Department of Urology, Upstate Medical University, 750 East Adams St., Syracuse, NY, 13210, USA.
University of Washington and Fred Hutchinson Cancer Center, Seattle, WA, USA.
Target Oncol. 2024 Nov;19(6):981-990. doi: 10.1007/s11523-024-01100-w. Epub 2024 Oct 5.
Tumors harboring two or more PIK3CA short variant (SV) ("multi-hit") mutations have been linked to improved outcomes with anti-PIK3CA-targeted therapies in breast cancer. The landscape and clinical implications of multi-hit PIK3CA alterations in clinically advanced prostate cancer (CAPC) remains elusive.
To evaluate the genomic landscape of single-hit and multi-hit PIK3CA genomic alterations in CAPC.
The Foundation Medicine FoundationCore database was used to identify 19,978 CAPC tumors that underwent hybrid capture-based comprehensive genomic profiling to evaluate all classes of genomic alterations (GA) and determine tumor mutational burden (TMB), microsatellite instability (MSI), genomic ancestry, single-base substitution mutational signatures, and homologous recombination deficiency signature (HRDsig). Tumor cell PD-L1 expression was determined by IHC (Dako 22C3).

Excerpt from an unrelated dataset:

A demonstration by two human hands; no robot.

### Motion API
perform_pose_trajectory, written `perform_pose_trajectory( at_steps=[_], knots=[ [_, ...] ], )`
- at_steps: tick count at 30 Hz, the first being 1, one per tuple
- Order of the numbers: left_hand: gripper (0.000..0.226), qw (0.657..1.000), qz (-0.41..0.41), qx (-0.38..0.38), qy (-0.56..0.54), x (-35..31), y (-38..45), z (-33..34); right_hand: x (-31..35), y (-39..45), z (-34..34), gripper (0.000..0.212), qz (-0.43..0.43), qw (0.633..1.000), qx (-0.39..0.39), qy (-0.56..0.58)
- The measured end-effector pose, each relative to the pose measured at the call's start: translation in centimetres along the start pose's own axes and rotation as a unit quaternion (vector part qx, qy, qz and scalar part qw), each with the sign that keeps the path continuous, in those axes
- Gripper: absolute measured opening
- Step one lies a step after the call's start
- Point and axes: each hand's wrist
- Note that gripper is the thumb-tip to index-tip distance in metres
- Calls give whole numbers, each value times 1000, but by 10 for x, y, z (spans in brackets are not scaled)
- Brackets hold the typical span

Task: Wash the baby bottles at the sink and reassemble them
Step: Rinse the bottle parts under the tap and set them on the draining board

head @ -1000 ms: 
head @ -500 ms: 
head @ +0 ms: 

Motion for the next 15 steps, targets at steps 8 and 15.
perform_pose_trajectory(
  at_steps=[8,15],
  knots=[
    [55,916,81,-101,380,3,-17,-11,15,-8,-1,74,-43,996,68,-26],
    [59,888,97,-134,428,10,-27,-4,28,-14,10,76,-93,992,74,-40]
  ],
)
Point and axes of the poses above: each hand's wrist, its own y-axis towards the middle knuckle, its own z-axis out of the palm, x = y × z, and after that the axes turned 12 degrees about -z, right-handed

18,741 (93.8%) tumors were PIK3CA wild type (WT), 1155 (5.8%) featured single PIK3CA SV, and 82 (0.4%) featured multi-hit PIK3CA SVs. Single-hit (6.6 versus 3.8; p < 0.0001) and multi-hit (12.8 versus 3.8; p < 0.0001) featured more driver GA per tumor than PIK3CA WT CAPC, as well as higher prevalence of MMR mutational signature, MSI high status, and TMB levels versus PIK3CA WT (p < 0.0001). Other differences in GA included higher frequencies of GA in BRCA2 in multi-hit versus WT (18.3% versus 8.5%; p = 0.0191), ATM in multi-hit versus WT (13.4% versus 5.6%; p = 0.02) and PTEN in single-hit versus WT (40.2% versus 30.1%; p < 0.0001). Homologous recombination deficiency signatures were higher in PIK3CA WT versus single-hit (11.2% versus 7.6%; p = 0.0002). There were no significant differences in PD-L1 expression among the three groups.
Identification of multi-hit PIK3CA GA in CAPC highlights a potentially unique phenotype that may be associated with response to anti-PIK3CA targeted therapy and checkpoint inhibition, supporting relevant clinical trial designs.
在乳腺癌中,携带两个或更多 PIK3CA 短变异(SV)(“多命中”)突变的肿瘤与抗 PIK3CA 靶向治疗的改善结果相关。在临床上晚期前列腺癌(CAPC)中,多命中 PIK3CA 改变的情况和临床意义仍不清楚。
评估 CAPC 中单命中和多命中 PIK3CA 基因组改变的基因组图谱。
使用 Foundation Medicine FoundationCore 数据库鉴定了 19978 例接受杂交捕获全基因组分析的 CAPC 肿瘤,以评估所有类别的基因组改变(GA)并确定肿瘤突变负担(TMB)、微卫星不稳定性(MSI)、基因组起源、单碱基替换突变特征和同源重组缺陷特征(HRDsig)。肿瘤细胞 PD-L1 表达通过 IHC(Dako 22C3)确定。
18741 例(93.8%)肿瘤为 PIK3CA 野生型(WT),1155 例(5.8%)为单 PIK3CA SV,82 例(0.4%)为多命中 PIK3CA SV。与 PIK3CA WT CAPC 相比,单命中(6.6 比 3.8;p < 0.0001)和多命中(12.8 比 3.8;p < 0.0001)肿瘤的每个肿瘤更具驱动 GA,并且更高的 MMR 突变特征、MSI 高状态和 TMB 水平的发生率与 PIK3CA WT 相比(p < 0.0001)。GA 中的其他差异包括多命中时 BRCA2 中的 GA 频率高于 WT(18.3%比 8.5%;p = 0.0191),多命中时 ATM 中的 GA 频率高于 WT(13.4%比 5.6%;p = 0.02)和单命中时 PTEN 中的 GA 频率高于 WT(40.2%比 30.1%;p < 0.0001)。同源重组缺陷特征在 PIK3CA WT 中比单命中(11.2%比 7.6%;p = 0.0002)更高。三组之间的 PD-L1 表达无显著差异。
在 CAPC 中鉴定出多命中 PIK3CA GA 突出了一种潜在的独特表型,这可能与抗 PIK3CA 靶向治疗和检查点抑制的反应相关,支持相关临床试验设计。